▶ _EXERCISE OBJECTIVE_: Look through the listing below for the line containing "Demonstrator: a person". Copy it and each line after it up to and including the line containing "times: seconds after", exactly, leaving out pictures.

▶ _THE DATA_:
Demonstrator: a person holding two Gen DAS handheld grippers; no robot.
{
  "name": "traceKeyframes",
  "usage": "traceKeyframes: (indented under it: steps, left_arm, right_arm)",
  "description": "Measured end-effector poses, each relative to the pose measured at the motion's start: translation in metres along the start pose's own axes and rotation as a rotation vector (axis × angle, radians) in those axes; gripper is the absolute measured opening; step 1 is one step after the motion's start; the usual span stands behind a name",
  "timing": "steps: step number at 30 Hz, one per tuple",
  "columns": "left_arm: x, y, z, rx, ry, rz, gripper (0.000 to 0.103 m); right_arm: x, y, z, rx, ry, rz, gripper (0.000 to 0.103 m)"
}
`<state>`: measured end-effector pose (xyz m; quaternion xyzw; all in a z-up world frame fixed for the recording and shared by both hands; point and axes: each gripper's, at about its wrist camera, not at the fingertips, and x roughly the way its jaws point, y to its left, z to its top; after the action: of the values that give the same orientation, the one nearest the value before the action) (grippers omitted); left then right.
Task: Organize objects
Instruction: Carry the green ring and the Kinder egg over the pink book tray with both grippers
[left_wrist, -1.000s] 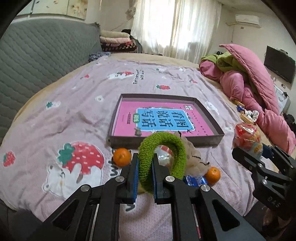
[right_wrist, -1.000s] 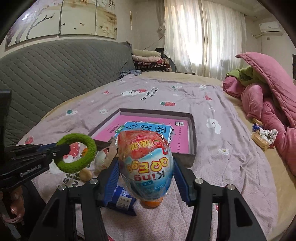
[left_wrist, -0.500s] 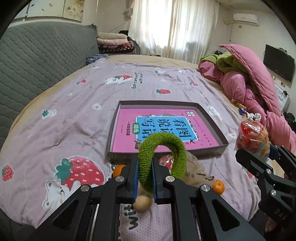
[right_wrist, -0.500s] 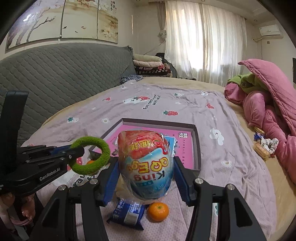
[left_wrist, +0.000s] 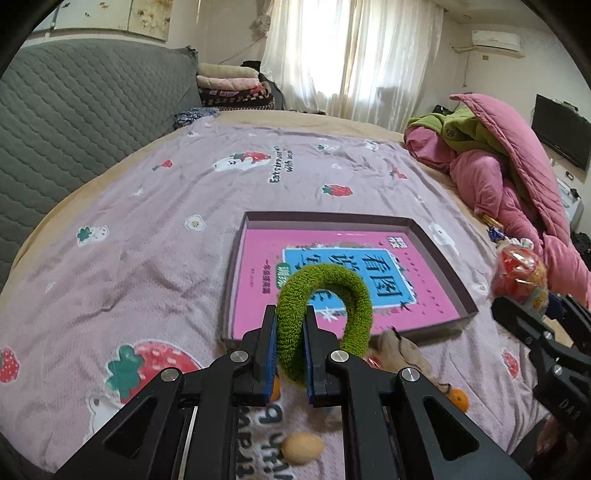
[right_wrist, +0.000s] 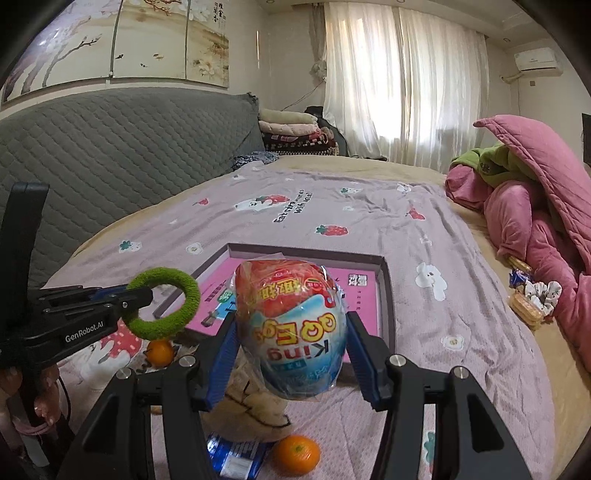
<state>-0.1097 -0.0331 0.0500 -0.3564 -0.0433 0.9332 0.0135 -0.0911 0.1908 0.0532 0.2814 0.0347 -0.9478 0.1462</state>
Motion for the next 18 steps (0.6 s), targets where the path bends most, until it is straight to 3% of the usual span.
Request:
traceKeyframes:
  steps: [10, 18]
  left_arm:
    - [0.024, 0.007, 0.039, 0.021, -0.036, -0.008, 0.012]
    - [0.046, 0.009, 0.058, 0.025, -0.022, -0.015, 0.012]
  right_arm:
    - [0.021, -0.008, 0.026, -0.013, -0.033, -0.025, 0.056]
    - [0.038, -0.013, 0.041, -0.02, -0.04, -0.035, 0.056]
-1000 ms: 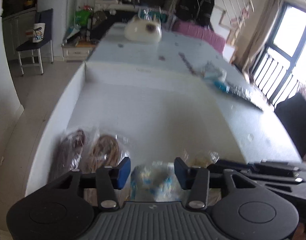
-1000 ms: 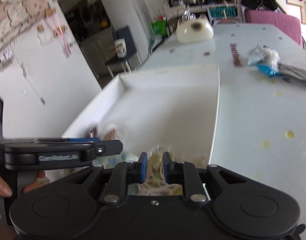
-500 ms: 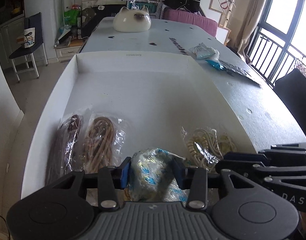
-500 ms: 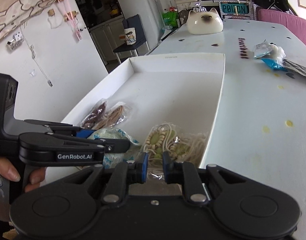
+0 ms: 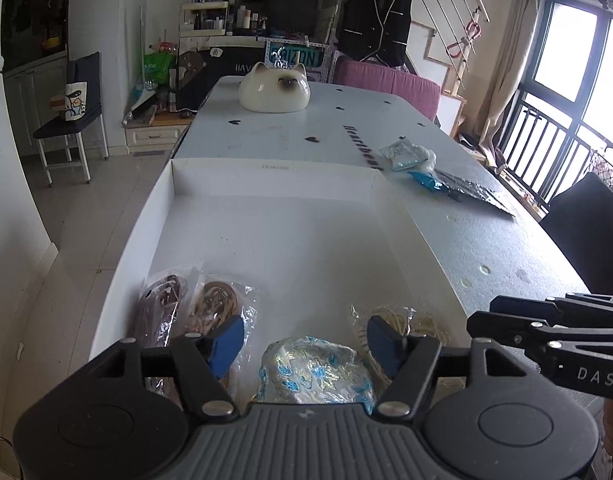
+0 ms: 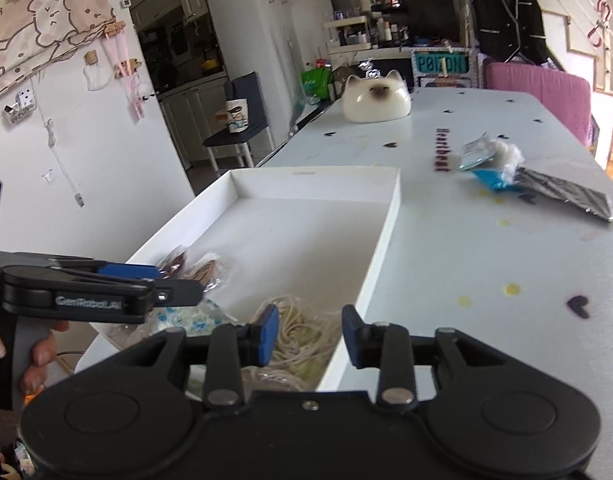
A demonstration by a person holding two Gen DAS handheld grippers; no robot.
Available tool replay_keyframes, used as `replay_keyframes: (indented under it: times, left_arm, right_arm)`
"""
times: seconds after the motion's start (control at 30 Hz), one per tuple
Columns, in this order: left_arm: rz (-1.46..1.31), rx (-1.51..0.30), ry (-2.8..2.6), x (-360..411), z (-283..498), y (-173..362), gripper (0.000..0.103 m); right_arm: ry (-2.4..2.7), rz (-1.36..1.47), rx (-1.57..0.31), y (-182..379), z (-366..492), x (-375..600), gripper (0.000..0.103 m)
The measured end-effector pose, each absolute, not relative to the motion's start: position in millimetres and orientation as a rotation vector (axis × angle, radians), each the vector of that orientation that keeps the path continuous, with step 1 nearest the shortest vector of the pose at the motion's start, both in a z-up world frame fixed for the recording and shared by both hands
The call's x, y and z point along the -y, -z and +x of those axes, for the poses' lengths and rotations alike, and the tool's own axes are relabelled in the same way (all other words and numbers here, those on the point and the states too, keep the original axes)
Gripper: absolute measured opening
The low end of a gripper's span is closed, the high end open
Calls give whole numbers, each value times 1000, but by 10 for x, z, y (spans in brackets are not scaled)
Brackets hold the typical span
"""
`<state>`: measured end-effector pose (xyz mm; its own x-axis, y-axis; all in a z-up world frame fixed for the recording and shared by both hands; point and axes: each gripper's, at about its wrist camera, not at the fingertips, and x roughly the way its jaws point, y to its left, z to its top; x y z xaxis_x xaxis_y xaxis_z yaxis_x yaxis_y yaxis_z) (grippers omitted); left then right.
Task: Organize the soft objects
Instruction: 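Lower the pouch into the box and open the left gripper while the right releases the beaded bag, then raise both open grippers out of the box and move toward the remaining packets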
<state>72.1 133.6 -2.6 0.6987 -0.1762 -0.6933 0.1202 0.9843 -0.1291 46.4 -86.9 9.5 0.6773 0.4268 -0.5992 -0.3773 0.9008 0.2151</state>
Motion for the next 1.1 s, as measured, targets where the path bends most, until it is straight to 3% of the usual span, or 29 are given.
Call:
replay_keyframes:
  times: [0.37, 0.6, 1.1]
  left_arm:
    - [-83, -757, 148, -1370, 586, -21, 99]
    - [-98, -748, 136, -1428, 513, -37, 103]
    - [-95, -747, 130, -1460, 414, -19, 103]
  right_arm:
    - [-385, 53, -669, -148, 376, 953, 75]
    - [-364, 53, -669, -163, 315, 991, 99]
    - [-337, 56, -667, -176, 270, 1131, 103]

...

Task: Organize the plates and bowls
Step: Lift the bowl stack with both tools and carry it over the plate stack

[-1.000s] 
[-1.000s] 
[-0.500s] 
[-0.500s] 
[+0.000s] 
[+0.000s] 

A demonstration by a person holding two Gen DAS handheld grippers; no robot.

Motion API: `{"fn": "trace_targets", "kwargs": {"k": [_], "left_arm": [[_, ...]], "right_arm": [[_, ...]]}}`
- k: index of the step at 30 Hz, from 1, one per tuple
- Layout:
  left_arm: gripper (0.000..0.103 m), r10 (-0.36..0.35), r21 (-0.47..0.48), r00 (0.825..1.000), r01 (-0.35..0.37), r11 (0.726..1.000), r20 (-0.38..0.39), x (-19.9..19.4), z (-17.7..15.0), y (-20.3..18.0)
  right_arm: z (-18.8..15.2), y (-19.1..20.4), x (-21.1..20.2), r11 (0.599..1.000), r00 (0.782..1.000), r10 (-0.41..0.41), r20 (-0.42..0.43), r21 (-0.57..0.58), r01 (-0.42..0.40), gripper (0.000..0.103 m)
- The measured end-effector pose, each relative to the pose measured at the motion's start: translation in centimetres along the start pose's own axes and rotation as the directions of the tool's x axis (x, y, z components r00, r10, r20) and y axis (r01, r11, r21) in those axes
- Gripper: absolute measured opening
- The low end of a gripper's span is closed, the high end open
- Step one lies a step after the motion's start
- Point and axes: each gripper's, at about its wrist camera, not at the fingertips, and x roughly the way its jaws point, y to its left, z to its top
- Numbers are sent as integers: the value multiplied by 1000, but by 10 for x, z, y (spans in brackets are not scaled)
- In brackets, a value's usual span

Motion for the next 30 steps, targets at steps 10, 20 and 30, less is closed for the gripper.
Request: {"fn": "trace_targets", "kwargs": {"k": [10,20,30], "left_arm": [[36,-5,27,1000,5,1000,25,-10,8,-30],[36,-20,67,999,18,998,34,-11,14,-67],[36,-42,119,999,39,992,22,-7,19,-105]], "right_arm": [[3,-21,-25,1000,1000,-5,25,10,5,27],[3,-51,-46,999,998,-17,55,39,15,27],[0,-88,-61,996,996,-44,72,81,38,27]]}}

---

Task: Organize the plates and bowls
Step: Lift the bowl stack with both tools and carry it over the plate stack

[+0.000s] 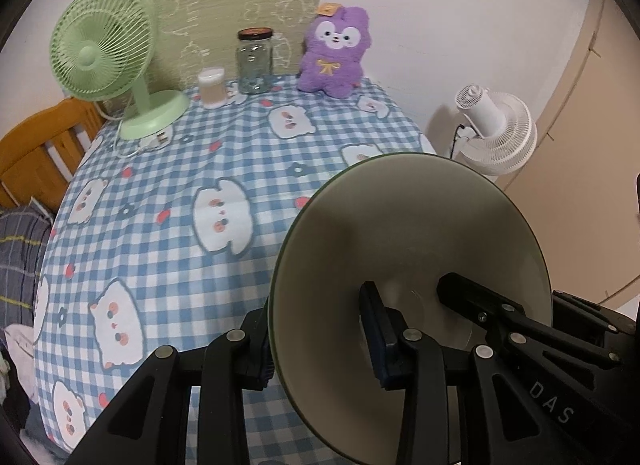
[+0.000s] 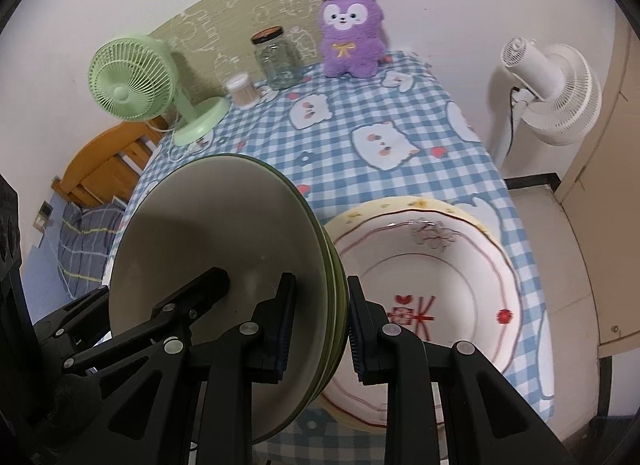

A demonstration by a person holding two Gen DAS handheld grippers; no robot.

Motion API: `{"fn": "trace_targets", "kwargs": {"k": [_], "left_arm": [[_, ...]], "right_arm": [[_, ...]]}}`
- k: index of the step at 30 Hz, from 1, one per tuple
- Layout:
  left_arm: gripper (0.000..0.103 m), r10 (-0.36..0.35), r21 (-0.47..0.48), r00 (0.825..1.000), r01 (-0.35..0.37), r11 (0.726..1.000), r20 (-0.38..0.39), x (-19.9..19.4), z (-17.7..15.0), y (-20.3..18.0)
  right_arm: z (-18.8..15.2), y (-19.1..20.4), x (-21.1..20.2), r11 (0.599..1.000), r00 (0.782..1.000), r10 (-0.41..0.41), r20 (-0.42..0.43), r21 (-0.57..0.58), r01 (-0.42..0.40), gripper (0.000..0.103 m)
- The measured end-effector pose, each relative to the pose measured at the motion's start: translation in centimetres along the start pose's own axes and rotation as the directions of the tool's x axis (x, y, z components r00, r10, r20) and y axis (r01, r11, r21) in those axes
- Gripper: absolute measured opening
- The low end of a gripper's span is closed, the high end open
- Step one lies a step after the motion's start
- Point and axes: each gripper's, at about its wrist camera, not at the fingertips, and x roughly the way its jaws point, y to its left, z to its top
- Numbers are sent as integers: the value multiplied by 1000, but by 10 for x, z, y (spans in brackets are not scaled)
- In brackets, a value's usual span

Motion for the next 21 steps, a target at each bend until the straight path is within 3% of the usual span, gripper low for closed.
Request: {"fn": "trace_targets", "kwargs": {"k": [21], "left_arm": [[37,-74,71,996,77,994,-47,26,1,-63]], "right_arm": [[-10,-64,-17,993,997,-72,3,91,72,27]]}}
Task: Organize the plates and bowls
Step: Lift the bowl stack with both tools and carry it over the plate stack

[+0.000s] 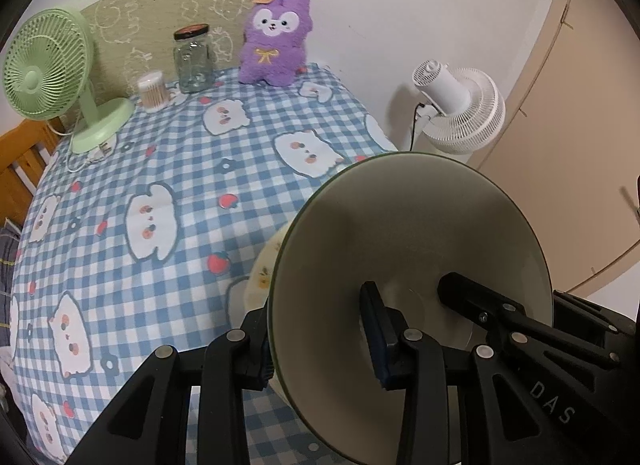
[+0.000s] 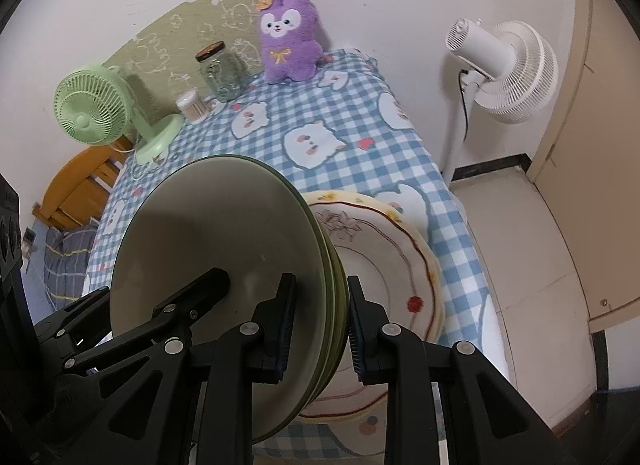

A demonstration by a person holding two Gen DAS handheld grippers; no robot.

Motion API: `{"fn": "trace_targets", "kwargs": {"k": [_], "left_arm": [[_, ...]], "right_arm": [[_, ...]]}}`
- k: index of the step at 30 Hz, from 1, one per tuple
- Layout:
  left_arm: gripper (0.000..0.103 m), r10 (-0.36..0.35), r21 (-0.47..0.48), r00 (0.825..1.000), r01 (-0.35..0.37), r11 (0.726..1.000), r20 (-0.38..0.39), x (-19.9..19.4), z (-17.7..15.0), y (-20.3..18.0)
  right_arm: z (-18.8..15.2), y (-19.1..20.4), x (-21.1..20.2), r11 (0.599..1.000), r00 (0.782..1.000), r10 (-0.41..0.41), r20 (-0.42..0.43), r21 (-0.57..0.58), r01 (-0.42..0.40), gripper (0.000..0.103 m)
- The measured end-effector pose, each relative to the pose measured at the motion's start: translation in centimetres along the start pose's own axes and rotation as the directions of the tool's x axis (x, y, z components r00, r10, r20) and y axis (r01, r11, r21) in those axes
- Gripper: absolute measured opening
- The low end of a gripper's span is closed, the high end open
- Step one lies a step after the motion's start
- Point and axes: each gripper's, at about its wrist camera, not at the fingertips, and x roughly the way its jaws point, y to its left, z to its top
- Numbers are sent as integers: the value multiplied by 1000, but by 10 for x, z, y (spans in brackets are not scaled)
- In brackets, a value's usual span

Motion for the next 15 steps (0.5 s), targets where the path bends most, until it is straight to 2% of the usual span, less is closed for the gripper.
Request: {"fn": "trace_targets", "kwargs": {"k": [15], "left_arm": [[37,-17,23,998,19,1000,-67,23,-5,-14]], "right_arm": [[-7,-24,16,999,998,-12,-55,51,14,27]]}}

▶ _EXPECTED ANSWER_:
Demonstrator: a person holding two Gen DAS handheld grippers; no robot.
{
  "name": "traceKeyframes",
  "usage": "traceKeyframes: (indented under it: steps, left_arm, right_arm)",
  "description": "Measured end-effector poses, each relative to the pose measured at the motion's start: translation in metres along the start pose's own axes and rotation as a rotation vector (axis × angle, radians) in those axes; gripper is the absolute measured opening; step 1 is one step after the motion's start; the usual span stands behind a name",
  "timing": "steps: step number at 30 Hz, one per tuple",
  "columns": "left_arm: x, y, z, rx, ry, rz, gripper (0.000 to 0.103 m); right_arm: x, y, z, rx, ry, rz, gripper (0.000 to 0.103 m)"
}
`<state>`: measured end-effector pose (xyz m; quaternion xyzw; all in a z-up world frame fixed for the recording and shared by both hands; point and axes: each gripper's, at about its wrist camera, not at the fingertips, and x roughly the way its jaws point, y to its left, z to its top; after the action: of the values that give the same orientation, the one nearest the value before the action) (grippers omitted); left then right.
Task: Organize objects
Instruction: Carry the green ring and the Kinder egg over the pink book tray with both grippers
[left_wrist, -1.000s] 
[right_wrist, -1.000s] 
[left_wrist, -0.500s] 
[right_wrist, -0.500s] 
[left_wrist, +0.000s] 
[right_wrist, +0.000s] 
<state>-0.1097 -0.0331 0.0500 -0.3564 -0.0433 0.9332 0.0135 -0.0911 0.1908 0.0532 0.2814 0.0347 -0.9478 0.1462</state>
Motion for the next 18 steps (0.6 s), targets where the path bends most, until it is straight to 3% of the usual span.
Request:
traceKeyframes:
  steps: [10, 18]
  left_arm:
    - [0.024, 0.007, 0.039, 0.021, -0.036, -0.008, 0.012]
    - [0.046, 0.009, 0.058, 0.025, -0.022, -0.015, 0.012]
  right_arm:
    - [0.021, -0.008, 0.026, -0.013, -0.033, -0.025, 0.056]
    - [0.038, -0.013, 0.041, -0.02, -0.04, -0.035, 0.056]
-1000 ms: 
-1000 ms: 
-500 ms: 
-500 ms: 
+0 ms: 
+0 ms: 
A demonstration by a person holding two Gen DAS handheld grippers; no robot.
Available tool replay_keyframes, used as `replay_keyframes: (indented under it: times, left_arm, right_arm)`
"""
times: seconds after the motion's start (control at 30 Hz), one per tuple

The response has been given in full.